GLENN: Jay Walker, the founder of Priceline.com. 900 patents to his name. Wired magazine calls his library on imagination -- he's an expert on imagination. The most amazing library in the world. He is a techno optimist. He is also the guy who started the new travel website upside.com. Full disclosure, that is a sponsor --
JAY: That's how we met.
GLENN: Yeah, that's how we met. However, the reason why he's here is not for that, it's for a conversation we had -- I said, what's the catch? How is this working? How is everybody making money here? Because you're reducing the time that the person spends from 80 minutes to about -- what are you down to?
JAY: Five.
GLENN: Five minutes to make the decision. You're booking the hotel. You're booking the flight. And you're --
JAY: Saving money.
GLENN: Saving money for the company. And then you're giving an Amazon gift card. And we've done things where it works out to where we've spent $200, with something that should have cost us 1,000 or would have cost us 1,000. It's like -- in the end, it's like a 200-dollar ticket and stay. That's insane.
And I said to you, okay. What -- when it's too good to be true, it's too good to be true.
JAY: Ask extra questions.
GLENN: Correct.
And you said, no, here's how it works. And imagine this with -- with everything.
Explain what that means.
JAY: Up to now, Americans have had a lot of choices. But unless they're super shoppers, they never see what their choices are worth. In complicated worlds like buying business travel or buying health insurance or buying medical care, there are millions of choices. You can't figure them all out.

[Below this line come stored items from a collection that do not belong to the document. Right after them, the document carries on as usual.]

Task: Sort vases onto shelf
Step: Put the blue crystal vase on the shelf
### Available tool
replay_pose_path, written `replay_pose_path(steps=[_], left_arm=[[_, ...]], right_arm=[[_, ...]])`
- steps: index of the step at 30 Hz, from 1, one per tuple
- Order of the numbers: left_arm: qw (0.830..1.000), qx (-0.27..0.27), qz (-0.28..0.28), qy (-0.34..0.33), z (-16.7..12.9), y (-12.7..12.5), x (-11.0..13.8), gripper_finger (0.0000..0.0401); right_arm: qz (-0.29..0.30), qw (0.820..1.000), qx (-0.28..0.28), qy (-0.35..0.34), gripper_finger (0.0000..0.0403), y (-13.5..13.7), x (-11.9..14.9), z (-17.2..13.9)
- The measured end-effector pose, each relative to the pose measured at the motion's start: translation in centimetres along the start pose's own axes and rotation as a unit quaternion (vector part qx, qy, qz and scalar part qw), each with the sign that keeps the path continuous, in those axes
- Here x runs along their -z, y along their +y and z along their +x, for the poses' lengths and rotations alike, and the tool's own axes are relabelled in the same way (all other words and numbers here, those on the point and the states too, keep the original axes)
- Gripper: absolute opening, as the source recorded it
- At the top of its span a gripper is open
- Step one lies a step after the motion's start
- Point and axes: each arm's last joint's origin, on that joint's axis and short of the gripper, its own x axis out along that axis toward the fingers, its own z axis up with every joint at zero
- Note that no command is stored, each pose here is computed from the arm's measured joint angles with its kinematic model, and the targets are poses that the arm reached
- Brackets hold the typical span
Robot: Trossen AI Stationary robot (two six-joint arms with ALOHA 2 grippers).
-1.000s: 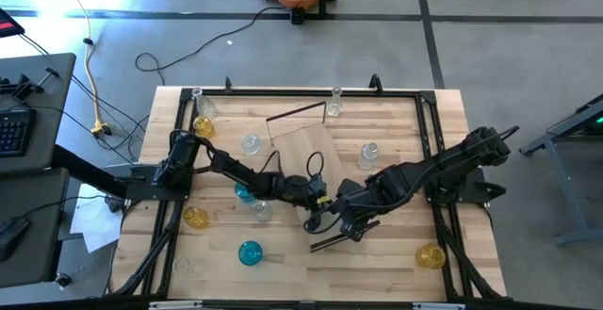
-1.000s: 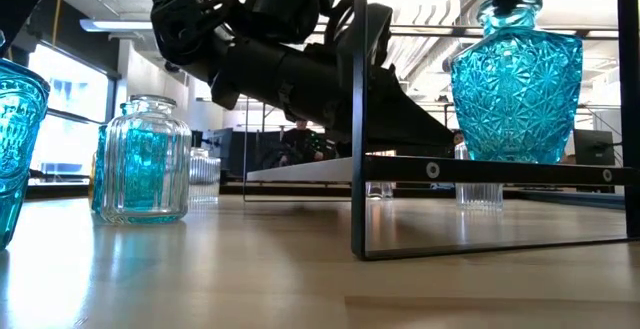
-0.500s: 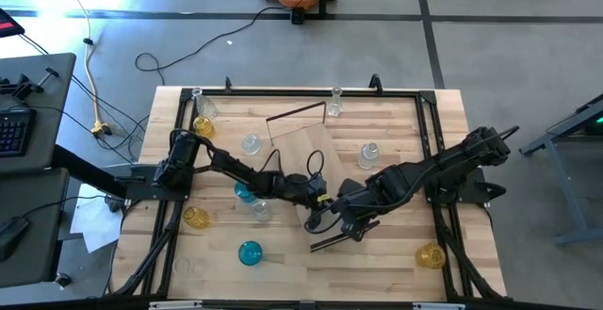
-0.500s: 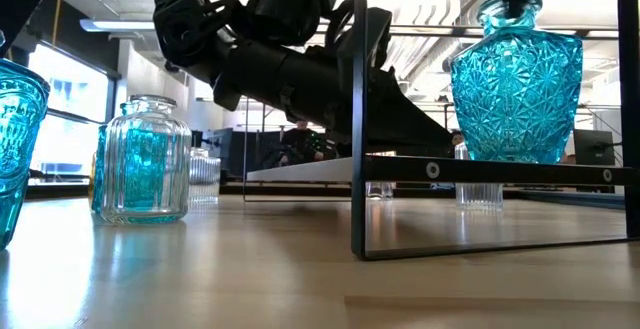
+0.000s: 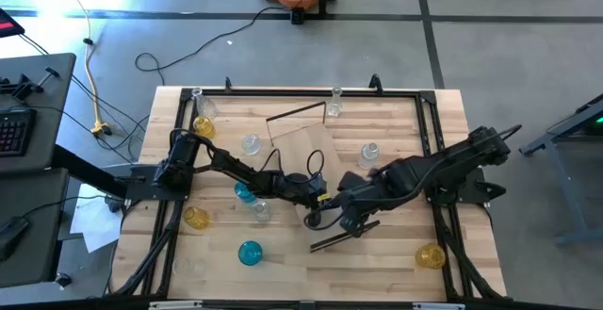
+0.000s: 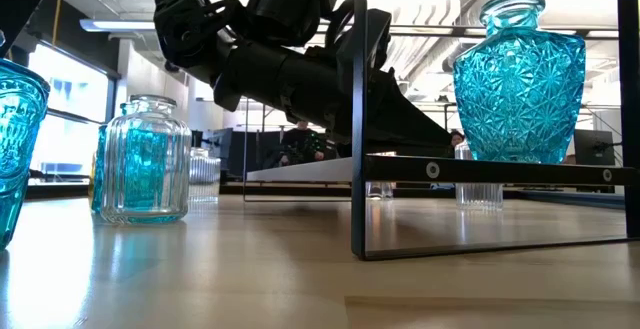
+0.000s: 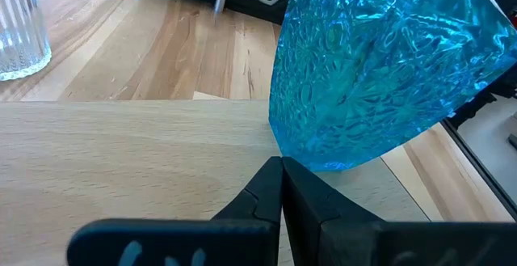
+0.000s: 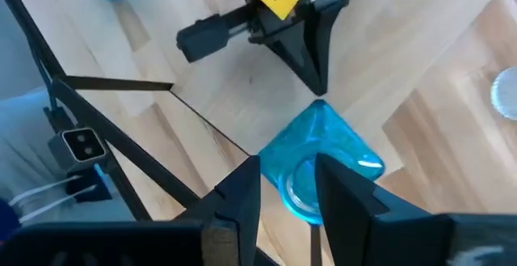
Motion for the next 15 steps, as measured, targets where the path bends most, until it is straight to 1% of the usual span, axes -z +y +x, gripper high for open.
replay_pose_path(steps=[2, 5, 9, 12, 15], left_arm=[[1.000, 0.000, 0.000, 0.000, 0.0, 0.0, 0.0, 0.0003], [1.000, -0.011, 0.012, 0.001, 0.0, 0.1, 0.0, 0.0003], [0.999, -0.030, 0.018, -0.001, -0.1, 1.2, -0.2, 0.0003], [0.998, -0.059, 0.018, -0.009, -0.1, 2.4, -0.6, 0.0003], [0.997, -0.070, 0.017, -0.017, -0.2, 3.3, -0.9, 0.0003]], right_arm=[[-0.002, 1.000, 0.005, -0.009, 0.0101, 0.0, -0.1, -0.3], [-0.014, 0.999, 0.028, -0.020, 0.0101, -0.3, -0.1, -0.3], [-0.014, 0.998, 0.058, -0.024, 0.0091, -0.9, -0.2, 0.0], [-0.014, 0.996, 0.082, -0.030, 0.0069, -1.3, -0.3, 0.0], [-0.021, 0.994, 0.098, -0.040, 0.0034, -1.5, -0.4, 0.0]])
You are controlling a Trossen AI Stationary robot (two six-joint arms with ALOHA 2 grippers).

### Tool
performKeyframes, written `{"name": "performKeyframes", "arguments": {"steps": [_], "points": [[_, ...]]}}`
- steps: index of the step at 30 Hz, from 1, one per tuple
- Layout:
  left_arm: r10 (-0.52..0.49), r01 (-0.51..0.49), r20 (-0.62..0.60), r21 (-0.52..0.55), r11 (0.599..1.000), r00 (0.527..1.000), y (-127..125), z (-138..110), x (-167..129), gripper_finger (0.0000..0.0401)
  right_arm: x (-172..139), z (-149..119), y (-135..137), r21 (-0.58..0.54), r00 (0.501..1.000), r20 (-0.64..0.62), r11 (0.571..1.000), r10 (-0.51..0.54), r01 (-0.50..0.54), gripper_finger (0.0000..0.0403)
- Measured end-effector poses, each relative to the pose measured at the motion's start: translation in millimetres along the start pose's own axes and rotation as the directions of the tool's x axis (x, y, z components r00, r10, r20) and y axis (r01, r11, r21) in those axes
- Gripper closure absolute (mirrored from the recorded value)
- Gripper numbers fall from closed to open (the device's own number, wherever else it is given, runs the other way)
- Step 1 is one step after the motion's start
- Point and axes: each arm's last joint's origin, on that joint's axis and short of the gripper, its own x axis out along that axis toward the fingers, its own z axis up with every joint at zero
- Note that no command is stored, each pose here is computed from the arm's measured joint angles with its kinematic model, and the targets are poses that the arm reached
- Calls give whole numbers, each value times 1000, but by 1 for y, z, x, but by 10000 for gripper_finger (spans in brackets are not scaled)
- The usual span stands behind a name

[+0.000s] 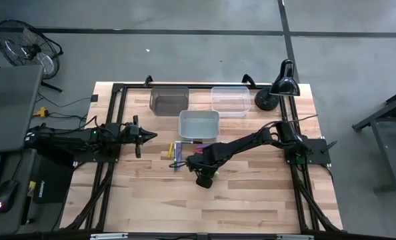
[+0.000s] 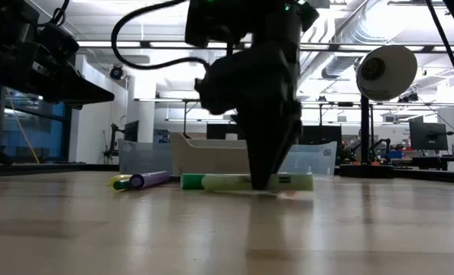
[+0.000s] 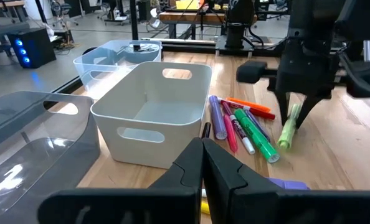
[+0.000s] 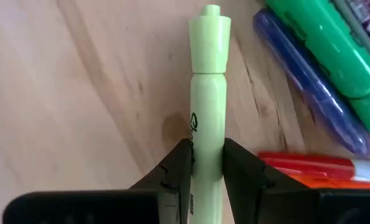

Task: Pick & Place Markers
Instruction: Put the light green highlighter into the transparent bin

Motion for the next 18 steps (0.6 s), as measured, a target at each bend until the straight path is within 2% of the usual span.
{"name": "performKeyframes", "arguments": {"steps": [7,18], "points": [[-1,1,0,0,1000,1000,0,0,0,400,-11,-1,-2,-15,1000,3,1000,-10,10,335],[0,0,1,0,1000,1000,0,0,0,400,-19,-17,-13,-37,979,-127,987,-157,153,335]]}}
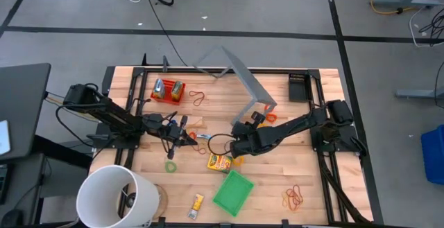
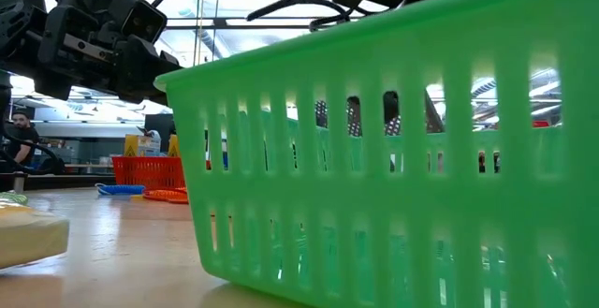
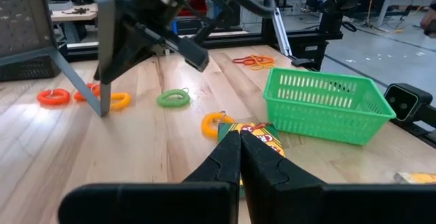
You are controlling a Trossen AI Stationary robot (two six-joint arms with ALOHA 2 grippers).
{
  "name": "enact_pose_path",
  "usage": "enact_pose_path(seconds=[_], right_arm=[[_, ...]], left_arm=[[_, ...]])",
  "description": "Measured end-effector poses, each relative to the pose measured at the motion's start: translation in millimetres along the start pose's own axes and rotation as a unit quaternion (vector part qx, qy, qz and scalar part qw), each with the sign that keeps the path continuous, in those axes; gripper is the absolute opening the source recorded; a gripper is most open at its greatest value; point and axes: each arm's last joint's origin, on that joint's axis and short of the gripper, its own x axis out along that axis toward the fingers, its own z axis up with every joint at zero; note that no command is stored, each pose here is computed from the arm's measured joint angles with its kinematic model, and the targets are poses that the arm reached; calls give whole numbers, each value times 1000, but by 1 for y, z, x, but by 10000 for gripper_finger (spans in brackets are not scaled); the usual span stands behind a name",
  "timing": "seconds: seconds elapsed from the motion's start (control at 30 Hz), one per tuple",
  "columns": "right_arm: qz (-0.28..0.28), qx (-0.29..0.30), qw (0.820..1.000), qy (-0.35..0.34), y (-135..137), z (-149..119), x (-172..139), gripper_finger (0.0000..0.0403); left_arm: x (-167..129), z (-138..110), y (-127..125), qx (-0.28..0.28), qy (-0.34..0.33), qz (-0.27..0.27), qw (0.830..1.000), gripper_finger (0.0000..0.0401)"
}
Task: Pick & Place Office Desk Supplies
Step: Adjust the shelf on the table
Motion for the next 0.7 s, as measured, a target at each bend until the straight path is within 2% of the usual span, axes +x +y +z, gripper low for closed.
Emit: enact_pose_path(seconds=[0.13, 0.33, 0.5, 0.6, 0.7], right_arm=[[-3, -33, 999, 7, 6, -6, -1, 8], [-45, -124, 988, 75, 17, -30, 12, 8], [-59, -147, 981, 110, 21, -40, 17, 8], [-44, -165, 977, 128, 22, -42, 16, 8], [-20, -216, 965, 150, 25, -46, 17, 9]], left_arm=[[0, 0, 0, 0, 2, -1, 1000, 8], [0, 0, 0, 0, 2, -1, 1000, 8], [0, -1, 0, -1, 2, -2, 1000, 8], [0, -1, 0, -1, 2, -1, 1000, 8], [0, 0, 0, -1, 2, -2, 1000, 8]])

Software makes it possible for the first time to find choices that makes sense for you.
GLENN: So, but we're not in charge of our health care. So I've been saying, everyone should be -- I want to give $5,000 a year. I'll cover the first -- I'll buy catastrophic for everything else. Give me $5,000 a year. You go spend it.
So when the doctor says, go get this x-ray. I can go get that x-ray here. But if I have a system that says, you know what, if you go tomorrow morning at this location, you're going to pay a fraction of that.
JAY: Glenn, one of the reasons why health care is so broken -- one of the many reasons, but one of the big reasons is that the person paying for it isn't the person using it.
GLENN: Yes.
JAY: And what happens when somebody else is paying for something else and I get to use it? I overconsume. Give me the gold-plated everything. After all, I want every test. I want every treatment.
GLENN: We don't care. Correct.
JAY: So we right at the start -- either the government is paying for it or my health insurer is paying for it or my boss is paying for it.
When you have a system where a single decision by me could be costing $10,000 to somebody else -- and, by the way, not only am I not paying for it, the person selling it to me, the doctor or the hospital, they can't even tell me what the price is. You go in and ask the x-ray technician, how much is this x-ray? They have no idea. They don't know.
So the seller doesn't know. The buyer doesn't know. Is it any doubt the system has completely run amuck on costs?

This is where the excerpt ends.